On Feb 7, 10:18*pm, Chade wrote:

Thanks everyone for your replies. I've decided not to try to turn it
on a lathe, just cut and polish a slice for use as a clock.


By "slice", I'm guessing you mean a transverse disk. You have pretty
much no chance of this drying without splitting (anything over 4"
diameter). The reasons are slightly complicated to explain in detail,
so if the usual pinheads could please go and read Bruce Hoadley before
arguing, we'd all save some time.

You might want to make some backup slices. Then when they've split,
you can bandsaw them into radial segments and rejoin them to make a
fair approximation of a disk.

Any ideas how long it will take to dry?


A year an inch of radial thickness for long timber. A summer for short
stuff.

I've got some coppiced Ash pieces to take down. There about six inches
thick. If I sealed the ends with PVA as soon as they were cut would
they dry okay? I'd like to turn them but if I split them they would be
pretty thin.


I use wax emulsion for sealing, but PVA is probably OK. Certainly if
that's what you've got handy. Some people use emulsion paint.

Ash logs are going to split at the ends, so you'll lose some length.
However ash is so dry straight off the tree that it's fairly easy to
dry otherwise and you might keep logs of this size intact.
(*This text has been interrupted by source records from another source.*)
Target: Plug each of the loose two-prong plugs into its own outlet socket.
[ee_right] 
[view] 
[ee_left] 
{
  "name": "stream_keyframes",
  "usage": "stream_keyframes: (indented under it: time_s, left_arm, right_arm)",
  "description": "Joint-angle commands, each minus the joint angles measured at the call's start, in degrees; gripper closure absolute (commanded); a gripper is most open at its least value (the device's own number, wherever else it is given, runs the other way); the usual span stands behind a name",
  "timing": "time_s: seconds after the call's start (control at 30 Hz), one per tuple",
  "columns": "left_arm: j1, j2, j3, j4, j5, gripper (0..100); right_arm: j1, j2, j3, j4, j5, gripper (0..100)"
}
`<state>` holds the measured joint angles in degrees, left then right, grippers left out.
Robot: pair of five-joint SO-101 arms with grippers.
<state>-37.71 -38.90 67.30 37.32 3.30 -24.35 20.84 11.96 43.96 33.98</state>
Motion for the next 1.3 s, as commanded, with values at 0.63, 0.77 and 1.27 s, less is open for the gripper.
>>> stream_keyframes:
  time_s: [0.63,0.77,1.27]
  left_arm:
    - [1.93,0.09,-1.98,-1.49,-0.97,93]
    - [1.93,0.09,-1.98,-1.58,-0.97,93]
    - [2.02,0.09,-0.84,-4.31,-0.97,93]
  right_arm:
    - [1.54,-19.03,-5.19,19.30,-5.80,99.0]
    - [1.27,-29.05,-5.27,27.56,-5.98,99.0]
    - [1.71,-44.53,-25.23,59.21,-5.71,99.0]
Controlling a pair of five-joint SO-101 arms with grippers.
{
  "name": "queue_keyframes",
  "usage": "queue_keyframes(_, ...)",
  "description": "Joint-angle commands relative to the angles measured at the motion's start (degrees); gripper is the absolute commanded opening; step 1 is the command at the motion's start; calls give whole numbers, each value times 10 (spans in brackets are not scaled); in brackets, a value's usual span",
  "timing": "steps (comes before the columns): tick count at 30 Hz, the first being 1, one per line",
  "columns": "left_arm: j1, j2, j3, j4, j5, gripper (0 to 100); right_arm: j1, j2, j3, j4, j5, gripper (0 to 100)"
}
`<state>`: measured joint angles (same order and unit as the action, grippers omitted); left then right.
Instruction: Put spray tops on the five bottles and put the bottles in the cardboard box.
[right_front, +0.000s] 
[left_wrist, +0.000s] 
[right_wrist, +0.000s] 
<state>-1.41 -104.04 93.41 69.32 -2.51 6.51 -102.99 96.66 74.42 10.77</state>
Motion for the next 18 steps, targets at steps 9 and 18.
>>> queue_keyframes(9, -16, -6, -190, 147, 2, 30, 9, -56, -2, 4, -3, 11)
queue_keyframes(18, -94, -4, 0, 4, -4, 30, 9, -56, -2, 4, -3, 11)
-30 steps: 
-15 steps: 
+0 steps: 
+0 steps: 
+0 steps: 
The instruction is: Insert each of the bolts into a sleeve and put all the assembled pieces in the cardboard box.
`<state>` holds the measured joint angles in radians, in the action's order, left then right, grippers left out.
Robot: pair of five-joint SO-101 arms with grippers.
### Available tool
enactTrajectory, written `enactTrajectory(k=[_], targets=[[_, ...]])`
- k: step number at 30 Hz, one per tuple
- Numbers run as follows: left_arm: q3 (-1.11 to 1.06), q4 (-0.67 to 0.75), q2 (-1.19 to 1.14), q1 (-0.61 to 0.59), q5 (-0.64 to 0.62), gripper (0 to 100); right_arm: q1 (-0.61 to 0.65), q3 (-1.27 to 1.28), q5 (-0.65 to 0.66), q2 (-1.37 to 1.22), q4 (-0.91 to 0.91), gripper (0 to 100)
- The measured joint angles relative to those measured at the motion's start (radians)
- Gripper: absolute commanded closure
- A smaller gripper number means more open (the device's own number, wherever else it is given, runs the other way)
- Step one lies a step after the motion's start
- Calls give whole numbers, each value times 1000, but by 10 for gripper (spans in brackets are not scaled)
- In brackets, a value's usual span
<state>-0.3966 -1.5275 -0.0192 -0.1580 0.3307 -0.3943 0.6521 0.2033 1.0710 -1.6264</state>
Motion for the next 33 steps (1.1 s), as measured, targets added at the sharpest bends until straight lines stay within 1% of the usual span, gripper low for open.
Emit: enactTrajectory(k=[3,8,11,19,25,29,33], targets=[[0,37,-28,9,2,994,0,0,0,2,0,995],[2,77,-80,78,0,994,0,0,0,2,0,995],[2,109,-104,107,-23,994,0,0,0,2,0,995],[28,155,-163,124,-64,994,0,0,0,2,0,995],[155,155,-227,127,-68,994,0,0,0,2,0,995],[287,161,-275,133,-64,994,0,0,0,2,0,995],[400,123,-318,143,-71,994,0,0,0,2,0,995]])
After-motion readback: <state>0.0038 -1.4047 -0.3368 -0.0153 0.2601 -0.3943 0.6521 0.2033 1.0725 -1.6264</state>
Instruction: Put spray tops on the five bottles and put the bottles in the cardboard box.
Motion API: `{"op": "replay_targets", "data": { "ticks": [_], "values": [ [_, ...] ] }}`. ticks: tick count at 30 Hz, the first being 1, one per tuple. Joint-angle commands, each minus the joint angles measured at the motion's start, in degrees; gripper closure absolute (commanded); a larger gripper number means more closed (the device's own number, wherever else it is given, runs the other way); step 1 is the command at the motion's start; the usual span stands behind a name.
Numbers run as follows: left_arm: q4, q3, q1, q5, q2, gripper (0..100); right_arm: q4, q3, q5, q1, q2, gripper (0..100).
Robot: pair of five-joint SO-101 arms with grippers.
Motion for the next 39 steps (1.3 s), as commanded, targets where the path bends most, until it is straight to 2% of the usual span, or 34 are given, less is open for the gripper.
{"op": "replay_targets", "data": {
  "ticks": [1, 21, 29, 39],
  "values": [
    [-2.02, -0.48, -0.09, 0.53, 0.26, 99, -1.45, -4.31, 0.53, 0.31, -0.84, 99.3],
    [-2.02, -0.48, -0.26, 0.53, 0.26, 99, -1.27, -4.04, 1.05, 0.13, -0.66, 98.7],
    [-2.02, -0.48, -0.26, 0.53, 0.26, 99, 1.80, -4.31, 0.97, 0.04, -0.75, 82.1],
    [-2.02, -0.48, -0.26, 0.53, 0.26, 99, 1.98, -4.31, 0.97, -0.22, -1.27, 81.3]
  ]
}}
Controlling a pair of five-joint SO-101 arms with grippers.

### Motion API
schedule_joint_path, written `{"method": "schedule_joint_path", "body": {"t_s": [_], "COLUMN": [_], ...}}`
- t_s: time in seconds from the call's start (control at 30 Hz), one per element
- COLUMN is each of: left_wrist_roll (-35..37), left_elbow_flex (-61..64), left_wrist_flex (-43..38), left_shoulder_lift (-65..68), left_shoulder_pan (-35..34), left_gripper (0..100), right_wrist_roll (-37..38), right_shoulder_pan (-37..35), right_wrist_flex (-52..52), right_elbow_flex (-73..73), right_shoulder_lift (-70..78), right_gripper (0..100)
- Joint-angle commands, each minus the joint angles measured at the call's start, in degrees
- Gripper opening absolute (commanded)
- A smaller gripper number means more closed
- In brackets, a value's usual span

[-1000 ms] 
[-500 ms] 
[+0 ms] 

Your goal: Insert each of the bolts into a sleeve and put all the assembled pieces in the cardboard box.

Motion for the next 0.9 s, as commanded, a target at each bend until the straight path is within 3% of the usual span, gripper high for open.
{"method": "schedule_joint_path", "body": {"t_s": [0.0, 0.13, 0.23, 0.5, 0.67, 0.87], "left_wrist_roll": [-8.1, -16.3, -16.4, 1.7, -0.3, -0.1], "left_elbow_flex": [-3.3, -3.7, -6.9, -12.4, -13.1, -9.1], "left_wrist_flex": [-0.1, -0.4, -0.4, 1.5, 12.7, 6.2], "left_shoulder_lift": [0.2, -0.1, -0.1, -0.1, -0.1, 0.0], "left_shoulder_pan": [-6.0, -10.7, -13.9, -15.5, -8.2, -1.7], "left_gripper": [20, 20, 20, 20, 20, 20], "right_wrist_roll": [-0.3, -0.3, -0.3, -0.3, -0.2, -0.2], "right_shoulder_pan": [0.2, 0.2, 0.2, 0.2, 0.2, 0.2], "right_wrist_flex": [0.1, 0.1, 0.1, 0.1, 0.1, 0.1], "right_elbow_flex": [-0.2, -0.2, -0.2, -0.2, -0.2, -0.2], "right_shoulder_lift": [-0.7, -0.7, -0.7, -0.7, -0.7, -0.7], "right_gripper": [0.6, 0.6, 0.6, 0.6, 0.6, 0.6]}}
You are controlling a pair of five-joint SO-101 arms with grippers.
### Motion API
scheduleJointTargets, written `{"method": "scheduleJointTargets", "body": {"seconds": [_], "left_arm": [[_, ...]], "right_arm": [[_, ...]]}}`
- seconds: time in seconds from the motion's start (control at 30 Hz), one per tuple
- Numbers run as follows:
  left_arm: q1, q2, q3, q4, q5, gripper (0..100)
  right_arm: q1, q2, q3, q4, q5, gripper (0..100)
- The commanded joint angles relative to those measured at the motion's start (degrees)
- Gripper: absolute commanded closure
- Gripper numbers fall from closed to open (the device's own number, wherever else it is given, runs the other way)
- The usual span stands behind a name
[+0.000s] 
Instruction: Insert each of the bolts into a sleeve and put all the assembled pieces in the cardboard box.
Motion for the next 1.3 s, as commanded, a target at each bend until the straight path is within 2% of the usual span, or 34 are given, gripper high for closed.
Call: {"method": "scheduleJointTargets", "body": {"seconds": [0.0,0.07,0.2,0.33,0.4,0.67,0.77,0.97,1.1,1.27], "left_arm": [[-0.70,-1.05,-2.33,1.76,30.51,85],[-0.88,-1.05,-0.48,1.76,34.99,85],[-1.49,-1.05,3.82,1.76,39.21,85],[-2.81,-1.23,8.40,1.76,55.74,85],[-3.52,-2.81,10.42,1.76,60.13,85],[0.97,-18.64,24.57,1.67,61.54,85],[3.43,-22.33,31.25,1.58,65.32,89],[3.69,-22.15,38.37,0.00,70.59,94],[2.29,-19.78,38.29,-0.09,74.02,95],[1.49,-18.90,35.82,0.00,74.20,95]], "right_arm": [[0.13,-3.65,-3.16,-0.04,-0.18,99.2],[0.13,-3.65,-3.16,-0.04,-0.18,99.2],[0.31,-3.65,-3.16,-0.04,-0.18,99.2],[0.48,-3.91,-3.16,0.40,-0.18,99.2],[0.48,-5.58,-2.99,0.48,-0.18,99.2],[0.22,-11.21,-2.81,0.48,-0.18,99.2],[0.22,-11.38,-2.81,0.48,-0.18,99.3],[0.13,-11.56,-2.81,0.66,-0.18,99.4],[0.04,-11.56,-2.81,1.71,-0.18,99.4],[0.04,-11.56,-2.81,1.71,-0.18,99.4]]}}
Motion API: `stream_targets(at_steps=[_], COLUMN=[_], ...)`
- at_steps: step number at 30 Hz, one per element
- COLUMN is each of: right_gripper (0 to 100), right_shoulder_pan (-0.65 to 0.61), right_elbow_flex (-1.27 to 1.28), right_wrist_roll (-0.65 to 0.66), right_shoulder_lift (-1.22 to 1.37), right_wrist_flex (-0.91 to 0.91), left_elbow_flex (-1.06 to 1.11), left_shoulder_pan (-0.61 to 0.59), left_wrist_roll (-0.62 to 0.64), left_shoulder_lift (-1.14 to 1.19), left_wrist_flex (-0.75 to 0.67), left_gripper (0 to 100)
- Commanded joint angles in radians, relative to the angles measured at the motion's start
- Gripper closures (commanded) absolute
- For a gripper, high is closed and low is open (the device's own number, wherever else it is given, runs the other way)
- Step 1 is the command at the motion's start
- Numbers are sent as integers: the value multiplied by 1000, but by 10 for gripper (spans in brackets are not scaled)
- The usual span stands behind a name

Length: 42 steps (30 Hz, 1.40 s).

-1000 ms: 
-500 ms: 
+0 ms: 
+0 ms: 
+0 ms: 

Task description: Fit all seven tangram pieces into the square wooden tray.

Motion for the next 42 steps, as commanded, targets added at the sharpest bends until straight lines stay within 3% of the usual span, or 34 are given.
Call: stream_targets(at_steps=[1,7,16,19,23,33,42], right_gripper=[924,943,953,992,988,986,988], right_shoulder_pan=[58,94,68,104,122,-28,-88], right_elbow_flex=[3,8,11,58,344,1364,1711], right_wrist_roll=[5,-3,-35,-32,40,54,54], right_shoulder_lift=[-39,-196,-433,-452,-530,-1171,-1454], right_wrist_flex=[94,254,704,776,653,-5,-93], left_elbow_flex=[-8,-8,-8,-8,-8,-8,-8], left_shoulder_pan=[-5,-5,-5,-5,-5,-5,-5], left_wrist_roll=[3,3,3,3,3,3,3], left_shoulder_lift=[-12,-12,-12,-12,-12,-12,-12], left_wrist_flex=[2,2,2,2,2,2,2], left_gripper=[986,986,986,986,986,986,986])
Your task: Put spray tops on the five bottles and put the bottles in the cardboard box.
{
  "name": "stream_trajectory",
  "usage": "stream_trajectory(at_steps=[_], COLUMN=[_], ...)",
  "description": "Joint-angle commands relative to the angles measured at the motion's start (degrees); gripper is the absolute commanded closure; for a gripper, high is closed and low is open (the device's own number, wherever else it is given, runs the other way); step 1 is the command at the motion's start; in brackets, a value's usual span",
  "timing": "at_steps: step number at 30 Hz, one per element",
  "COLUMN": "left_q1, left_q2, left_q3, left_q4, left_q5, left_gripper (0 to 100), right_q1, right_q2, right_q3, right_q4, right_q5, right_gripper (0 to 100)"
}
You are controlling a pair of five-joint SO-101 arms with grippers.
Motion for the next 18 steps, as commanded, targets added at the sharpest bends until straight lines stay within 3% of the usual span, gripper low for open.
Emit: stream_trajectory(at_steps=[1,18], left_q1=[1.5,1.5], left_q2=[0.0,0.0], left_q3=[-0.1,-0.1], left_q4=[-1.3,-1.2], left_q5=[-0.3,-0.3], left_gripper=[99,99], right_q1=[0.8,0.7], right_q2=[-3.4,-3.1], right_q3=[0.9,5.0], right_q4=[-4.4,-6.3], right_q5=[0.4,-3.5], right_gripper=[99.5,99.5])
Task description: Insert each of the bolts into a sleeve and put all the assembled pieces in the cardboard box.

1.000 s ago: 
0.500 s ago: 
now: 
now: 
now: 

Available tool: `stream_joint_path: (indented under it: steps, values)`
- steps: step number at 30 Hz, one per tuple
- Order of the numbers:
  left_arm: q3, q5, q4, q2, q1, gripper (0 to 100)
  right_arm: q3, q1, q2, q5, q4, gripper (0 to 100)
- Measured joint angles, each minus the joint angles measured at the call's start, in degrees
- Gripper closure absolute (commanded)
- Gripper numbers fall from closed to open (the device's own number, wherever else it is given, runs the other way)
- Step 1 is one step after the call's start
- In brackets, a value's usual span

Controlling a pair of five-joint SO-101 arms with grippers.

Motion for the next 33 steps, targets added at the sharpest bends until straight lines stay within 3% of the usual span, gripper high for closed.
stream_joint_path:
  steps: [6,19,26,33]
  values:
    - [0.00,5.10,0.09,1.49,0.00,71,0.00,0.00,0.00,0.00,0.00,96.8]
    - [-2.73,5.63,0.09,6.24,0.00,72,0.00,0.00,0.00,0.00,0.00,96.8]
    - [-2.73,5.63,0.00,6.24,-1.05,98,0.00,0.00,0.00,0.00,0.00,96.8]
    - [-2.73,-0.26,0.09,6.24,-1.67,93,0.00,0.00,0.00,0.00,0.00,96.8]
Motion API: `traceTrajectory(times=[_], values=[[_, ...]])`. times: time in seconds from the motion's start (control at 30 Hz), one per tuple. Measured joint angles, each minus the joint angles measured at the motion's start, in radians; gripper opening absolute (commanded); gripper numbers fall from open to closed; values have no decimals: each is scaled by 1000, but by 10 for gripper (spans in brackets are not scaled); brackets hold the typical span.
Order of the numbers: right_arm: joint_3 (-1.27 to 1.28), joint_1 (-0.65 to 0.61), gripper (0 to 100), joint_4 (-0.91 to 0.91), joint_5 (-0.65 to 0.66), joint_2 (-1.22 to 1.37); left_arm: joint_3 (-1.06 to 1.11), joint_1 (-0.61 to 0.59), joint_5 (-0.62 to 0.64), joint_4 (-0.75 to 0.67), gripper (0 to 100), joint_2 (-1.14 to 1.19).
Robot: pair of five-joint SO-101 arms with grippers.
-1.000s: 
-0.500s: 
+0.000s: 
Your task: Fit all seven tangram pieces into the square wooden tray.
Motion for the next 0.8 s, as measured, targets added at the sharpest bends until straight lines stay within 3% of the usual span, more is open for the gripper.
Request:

It's so
well behaved that it's even one of the few timbers you can turn with
the pith intact, just keep it buried in the middle and don't expose
it.


There is also what is definitely a Lime tree that a friend wants me to
fell, it's tall, straight and without branches until about half way
up. Though this is thicker, a good eighteen inches. If I wanted to
prepare it for carving would I still need to quarter it as well as a
PVA coat for the ends?


Lime is much more stable. I've two foot diameter logs of it in the
woodshed that are just rounds (about 10 years old now) and no
splitting. Must uses do want to lose the pith though, so halving it is
a good move. Make good use of it though, it's too good to waste. If
you can't use it, sell it to carvers.